This causes each Cobol field in the DCLGEN to have the same prefix. This makes coding much easier, as it can eliminate the need to code Cobol "OF"s when referring to a field. How many of your tables contain an account number field? A good many of them, probably. It is easier to code

MOVE WS-TEMP-ACCT-NUM TO VIFCACCT-ACCT-NUM

than

MOVE WS-TEMP-ACCT-NUM TO ACCT-NUM OF ACCT-TABLE.

Using prefixes, the programmer can tell at a glance which ACCT-NUM is being referred to. The prefix name should be related to the table name.

· Check that host variables and literals have the same data type and length as the columns.

The same rule applies to join predicates as well.
Different data types, such as INTEGER and DECIMAL
Different column lengths, such as CHAR(3) and CHAR(4)

Example of join

SELECT EMPNO, MGRNO
FROM DSN8810.EMP, DSN8810.DEPT
WHERE WORKDEPT = DEPTNO


where WORKDEPT is defined as CHAR(4) and DEPTNO is defined as CHAR(3)

If column definition is the one that is longer or more precise, MIS(Matching Index Scan) is possible but data conversion is needed.
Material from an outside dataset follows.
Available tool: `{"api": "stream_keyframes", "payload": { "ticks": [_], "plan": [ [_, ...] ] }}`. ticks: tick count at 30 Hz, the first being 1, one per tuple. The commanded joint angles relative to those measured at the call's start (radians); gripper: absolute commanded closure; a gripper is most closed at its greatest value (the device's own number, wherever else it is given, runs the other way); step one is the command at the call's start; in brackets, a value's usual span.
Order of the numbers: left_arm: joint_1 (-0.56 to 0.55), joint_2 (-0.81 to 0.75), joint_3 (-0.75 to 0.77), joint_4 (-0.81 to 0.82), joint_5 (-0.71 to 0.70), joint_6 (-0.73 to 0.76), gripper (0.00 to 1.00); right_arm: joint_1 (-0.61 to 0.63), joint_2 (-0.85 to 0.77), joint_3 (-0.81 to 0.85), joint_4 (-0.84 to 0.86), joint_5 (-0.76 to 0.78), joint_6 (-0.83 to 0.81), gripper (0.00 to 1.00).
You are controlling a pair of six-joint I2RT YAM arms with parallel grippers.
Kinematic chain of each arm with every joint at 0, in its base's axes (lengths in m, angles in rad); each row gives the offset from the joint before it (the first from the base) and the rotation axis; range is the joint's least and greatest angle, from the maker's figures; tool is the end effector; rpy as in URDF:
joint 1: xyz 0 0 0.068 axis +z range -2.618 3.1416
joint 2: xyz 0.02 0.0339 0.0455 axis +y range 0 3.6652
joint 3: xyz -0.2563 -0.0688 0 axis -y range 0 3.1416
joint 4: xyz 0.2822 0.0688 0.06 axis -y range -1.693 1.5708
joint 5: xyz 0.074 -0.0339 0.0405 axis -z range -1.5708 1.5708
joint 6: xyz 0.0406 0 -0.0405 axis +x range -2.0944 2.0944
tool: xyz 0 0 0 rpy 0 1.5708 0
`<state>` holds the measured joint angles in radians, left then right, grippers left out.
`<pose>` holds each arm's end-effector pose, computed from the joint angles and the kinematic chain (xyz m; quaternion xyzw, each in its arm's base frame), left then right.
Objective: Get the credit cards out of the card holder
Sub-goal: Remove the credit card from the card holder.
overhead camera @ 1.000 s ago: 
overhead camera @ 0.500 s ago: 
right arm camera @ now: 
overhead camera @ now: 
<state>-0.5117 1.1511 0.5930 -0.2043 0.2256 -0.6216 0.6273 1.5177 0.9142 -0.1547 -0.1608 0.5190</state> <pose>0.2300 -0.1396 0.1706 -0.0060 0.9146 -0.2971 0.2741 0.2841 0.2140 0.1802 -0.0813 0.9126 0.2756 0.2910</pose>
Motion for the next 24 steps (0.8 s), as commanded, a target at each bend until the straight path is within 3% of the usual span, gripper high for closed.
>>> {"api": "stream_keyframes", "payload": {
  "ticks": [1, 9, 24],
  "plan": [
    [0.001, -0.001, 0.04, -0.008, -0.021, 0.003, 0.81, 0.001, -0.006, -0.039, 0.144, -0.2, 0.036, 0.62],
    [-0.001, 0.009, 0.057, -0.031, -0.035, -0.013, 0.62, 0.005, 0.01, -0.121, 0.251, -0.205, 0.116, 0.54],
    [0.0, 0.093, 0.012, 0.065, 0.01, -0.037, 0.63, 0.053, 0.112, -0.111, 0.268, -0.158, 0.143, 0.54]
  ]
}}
Wrong variable definitions can be avoided by always using
DCLGEN structures as host variables.

· Avoid scalar functions in WHERE clauses for those index columns you want to use. E.g. substring can often be replaced with LIKE or BETWEEN

In the following example MIS is not possible:

MOVE 'A' TO HV.

SELECT DEPTNAME FROM DSN8810.DEPT
WHERE SUBSTR(DEPTNO,1,1) = :HV

DB2 Optimizer can be made to use MIS -access path if scalar functions actions are moved outside the SQL -clause or are substituted by a more efficient SQL -clause.

In this example scalar function SUBSTR can be replaced by

BETWEEN or LIKE , which both are MIS.

MOVE 'A' TO START.
MOVE 'A99' TO STOP.

SELECT DEPTNAME FROM DSN8810.DEPT
WHERE DEPTNO BETWEEN :START AND :STOP

or

SELECT DEPTNAME FROM DSN8810.DEPT
WHERE DEPTNO LIKE 'A%'

· Avoid arithmetic expressions in a predicate. Perform
calculations before the SQL statement and use the result in the query.


variable + 3 O.K. (non-column expression is indexable)
column + 3 not O.K. (column expression is not indexable)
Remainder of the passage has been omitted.